The problem I had was that PVs read from the db_extra parameter that had an internal type of integer (TYPE_INT) because of their lexical scope were not being correctly evaluated, resulting in bizarre values being put in the database.
I am using K 3.0.0 on 64-bit Xen guest running CentOS with db_postgres. I did not check to see if this problem occurs with db_mysql as I do not have MySQL anywhere nearby, but I don't believe it is happening at the database layer anyhow. I also know this problem was not present in 1.5.x, or several of my installations would be non-functional; this must have something to do with use of new 'srdb1' stuff in the database side of 'acc', I hypothesise.
Anyway, the actual problem went like this. Let us say, for simplicity of example, that I am using 'acc' with Postgres backing and have something like this:
modparam("acc", "db_extra", "account_id=$avp(s:account_id)") ... modparam("acc", "db_flag", 1)
What was happening was that if I did this in a request route:
$avp(s:account_id) = 42; ... setflag(1);
if(!t_relay()) sl_reply_error();
exit;
Very strange and occasionally bizarre values, mostly duplicates of other values I have in db_extra, would be written to acc.account_id (a column of type 'integer') - at any rate, certainly not 42.
I enabled SQL statement logging on my PostgreSQL database to ensure that the data being inserted was literally not 42, rather than this being some sort of database-layer type conversion / representation problem.
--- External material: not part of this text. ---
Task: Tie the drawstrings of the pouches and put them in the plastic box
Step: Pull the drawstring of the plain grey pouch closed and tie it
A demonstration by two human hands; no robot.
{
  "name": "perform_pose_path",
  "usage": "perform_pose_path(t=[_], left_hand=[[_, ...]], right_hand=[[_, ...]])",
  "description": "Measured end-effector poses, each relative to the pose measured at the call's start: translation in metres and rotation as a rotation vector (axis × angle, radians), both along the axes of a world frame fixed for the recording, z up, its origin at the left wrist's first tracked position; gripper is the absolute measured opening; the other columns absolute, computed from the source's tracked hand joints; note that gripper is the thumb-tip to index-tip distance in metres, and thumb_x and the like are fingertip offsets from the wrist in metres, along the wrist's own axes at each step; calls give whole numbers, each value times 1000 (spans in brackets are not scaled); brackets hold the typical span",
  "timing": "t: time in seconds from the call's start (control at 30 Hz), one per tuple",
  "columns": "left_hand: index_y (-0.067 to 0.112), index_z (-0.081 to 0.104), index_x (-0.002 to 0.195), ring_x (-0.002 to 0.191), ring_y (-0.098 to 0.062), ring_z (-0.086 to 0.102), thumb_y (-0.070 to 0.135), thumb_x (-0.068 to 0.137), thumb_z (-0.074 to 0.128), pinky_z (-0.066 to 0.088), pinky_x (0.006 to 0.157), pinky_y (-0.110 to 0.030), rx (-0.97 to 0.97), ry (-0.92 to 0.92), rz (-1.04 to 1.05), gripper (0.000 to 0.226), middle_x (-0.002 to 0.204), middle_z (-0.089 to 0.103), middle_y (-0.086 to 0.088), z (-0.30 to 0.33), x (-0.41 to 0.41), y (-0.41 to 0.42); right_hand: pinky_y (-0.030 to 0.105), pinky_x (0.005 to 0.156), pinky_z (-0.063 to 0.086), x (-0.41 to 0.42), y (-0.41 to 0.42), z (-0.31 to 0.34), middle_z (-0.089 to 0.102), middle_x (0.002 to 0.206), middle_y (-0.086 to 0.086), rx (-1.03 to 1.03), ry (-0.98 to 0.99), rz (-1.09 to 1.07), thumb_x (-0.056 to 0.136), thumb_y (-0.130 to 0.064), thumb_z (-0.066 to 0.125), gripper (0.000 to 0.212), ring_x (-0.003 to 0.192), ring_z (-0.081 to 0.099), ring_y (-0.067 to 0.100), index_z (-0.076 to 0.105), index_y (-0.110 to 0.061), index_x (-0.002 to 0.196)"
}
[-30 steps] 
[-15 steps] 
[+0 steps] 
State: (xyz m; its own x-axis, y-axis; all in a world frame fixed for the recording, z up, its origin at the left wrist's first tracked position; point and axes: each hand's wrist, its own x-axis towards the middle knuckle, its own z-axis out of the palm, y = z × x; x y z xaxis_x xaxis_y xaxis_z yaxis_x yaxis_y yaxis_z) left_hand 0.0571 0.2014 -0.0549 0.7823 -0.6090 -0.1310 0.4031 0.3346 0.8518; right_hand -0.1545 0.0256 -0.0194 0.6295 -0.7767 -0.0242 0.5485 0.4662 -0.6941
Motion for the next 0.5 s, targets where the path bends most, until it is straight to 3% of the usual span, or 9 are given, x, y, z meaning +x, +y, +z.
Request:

Sure enough, it was true, although I also did notice that 'acc' encloses all inserted values in single quotes to be treated as string literals. But this is immaterial, because RDBMs automatically cast such input:
INSERT INTO acc (..., account_id) VALUES(..., '12');
Now, I could fix the problem by simply assigning the AVP a string literal instead:
$avp(s:account_id) = '42';
Now the data was inserted normally.
I also tested with user variables ($var(...)) and the same was true, so the problem is not AVP-specific. Also, all other evaluative contexts for PVs with these values work fine, such as printing them. The problem does not seem to be with 'db_postgres', neither with 'pv', nor with 'avpops' -- it is particular to 'acc'.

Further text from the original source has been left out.